It was just over a year ago that I tuned in to the radio feed of Joe Maddon’s introductory presser, an event I wrote about under the title: Welcome to Thunderdome: Joe Maddon Officially Crushes Introductory Presser. Over the course of the Q&A, the new skipper laid out his philosophy, set goals, and generally endeared himself to everyone present, not to mention those watching or listening from afar.
It wasn’t about the free drinks he promised — though the genuineness of the offer has been questioned in the intervening months — but the promise that Cubs fans wouldn’t have to drink as much to enjoy their team. Or was it that we could enjoy the team while we drank? Either way, Maddon brought with him a new attitude, a nonchalance that was at odds with the thrumming high-tension cables that had bound previous Cubs managers.
Between talking about tooling around in his RV and having beers in Myrtle Beach he discussed how to best ameliorate some of the Cubs issues with the help of the card in his back pocket, which is apparently “dripping with analytics.” He waxed poetic about the cathedral in which he’d be managing, about National League baseball, and about following his dreams.
He wasn’t afraid to talk about the shortcomings of this team either, saying that he believes they swing too much. And while that’s pretty much a given for anyone who watching more than an inning of Cubs baseball this season, Maddon’s solution was perhaps a bit counter-intuitive.
Players don’t need to work harder, he said. They don’t need to spend more time at the ballpark. “The players don’t have to be the first one in and last one out to impress me,” Maddon said. “That has nothing to do with winning. Zero.” So will the manager himself be putting in long hours instead?
“We don’t have a lot of [7 o’clock games], but I can guarantee you won’t find me there at 2 o’clock or even 1. I don’t like sitting around in concrete bunkers, drinking coffee and watching TV.”

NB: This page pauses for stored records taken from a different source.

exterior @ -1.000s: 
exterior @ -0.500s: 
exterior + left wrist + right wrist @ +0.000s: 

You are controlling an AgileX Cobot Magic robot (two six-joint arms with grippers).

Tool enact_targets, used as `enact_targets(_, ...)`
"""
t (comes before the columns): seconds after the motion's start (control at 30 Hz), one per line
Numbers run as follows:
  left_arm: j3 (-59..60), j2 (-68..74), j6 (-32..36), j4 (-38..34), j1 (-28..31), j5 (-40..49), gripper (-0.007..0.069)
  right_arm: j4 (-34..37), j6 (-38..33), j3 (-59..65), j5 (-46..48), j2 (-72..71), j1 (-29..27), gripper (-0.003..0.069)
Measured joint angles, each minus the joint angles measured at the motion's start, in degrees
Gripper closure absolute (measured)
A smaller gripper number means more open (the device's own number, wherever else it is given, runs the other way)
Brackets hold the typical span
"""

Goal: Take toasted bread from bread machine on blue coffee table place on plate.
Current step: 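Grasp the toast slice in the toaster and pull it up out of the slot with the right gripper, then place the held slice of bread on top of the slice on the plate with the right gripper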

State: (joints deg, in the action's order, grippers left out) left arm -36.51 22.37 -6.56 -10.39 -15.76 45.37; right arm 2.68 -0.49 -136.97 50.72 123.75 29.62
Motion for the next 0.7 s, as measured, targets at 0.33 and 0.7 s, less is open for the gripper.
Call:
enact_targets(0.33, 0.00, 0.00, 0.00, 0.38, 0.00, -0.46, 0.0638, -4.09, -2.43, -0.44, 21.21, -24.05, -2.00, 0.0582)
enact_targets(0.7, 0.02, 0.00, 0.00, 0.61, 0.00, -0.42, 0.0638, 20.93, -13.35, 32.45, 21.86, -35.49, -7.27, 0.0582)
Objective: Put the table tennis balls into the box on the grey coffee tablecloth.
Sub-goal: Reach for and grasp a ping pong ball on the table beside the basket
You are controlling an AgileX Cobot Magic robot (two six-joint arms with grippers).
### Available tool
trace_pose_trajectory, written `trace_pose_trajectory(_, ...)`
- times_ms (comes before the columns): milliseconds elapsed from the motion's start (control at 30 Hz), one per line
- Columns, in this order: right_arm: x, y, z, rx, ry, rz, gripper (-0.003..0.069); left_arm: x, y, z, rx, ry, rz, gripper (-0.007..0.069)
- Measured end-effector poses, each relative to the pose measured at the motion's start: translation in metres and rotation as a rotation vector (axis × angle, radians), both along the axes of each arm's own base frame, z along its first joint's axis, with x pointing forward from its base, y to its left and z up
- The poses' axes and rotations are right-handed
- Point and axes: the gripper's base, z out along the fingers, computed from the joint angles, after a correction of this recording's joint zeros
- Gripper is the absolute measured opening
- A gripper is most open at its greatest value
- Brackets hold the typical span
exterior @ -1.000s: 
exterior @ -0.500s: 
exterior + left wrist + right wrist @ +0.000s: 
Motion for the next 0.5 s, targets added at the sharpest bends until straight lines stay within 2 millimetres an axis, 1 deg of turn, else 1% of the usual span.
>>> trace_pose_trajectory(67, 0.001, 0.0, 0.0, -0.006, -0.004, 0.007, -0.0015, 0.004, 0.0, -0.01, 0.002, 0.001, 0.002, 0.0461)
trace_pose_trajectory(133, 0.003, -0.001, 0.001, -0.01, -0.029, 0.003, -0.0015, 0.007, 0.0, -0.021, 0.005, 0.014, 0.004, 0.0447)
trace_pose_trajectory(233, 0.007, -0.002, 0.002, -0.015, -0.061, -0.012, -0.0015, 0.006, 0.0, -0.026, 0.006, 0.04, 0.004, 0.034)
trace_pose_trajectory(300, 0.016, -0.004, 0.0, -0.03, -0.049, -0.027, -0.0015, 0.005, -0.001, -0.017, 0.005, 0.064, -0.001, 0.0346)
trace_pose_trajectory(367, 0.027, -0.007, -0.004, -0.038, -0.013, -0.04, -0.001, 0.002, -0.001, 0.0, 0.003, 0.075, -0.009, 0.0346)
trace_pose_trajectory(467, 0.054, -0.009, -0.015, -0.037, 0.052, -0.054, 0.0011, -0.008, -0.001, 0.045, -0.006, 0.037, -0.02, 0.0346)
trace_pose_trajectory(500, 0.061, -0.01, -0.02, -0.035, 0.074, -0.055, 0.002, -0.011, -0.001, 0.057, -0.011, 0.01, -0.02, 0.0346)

I was rapt from the start, particularly after hearing Maddon drop “ameliorate” (put simply, to make something bad better) and talk about the card in his pocket. But he wasn’t just some aging yogi or wizened surfer serving platitudes and preaching chill; this guy was firm. I think we all knew the Cubs needed something different, but Maddon was walking into a new situation as well.
[That laid-back demeanor is ] all well and good for a guy coming from Tampa Bay, but this is Chicago. This is the Cubs, a team whose title drought has exceeded the advent of most other professional sports leagues on earth. David Kaplan addressed that when he asked, “Do you have any idea what the hell you’ve gotten yourself into?”
“I love it,” Maddon responded with no hesitation.
Maddon did know what the hell he’d gotten himself into, and he continued to drive home the mantra he laid out that afternoon at the corner of Clark and Addison: “Don’t ever permit the pressure to exceed the pleasure.” Whether that’s pajama flights, a magician in the clubhouse during a trip to New York, or a petting zoo on the field at Wrigley, Maddon stayed true to his word. He handled the media with as deft a touch as he did a young, untested lineup.
Joe Maddon followed through on his word and, by so doing, he guided the Cubs to an unlikely win total and a return to the competitiveness promised by the team’s front office years ago. It’s nice to see him recognized with the Manager of the Year honor, but I’m sure Joe would be the first to tell you he’d rather have had 8 more W’s.
The 2016 season promises to put Maddon’s axioms and acumen to even more difficult tests, as the Cubs enter as contenders rather than a group of serendipitous hopefuls. But even as the seas get a little choppier, I can confidently say there’s no one I’d rather have helming this ship.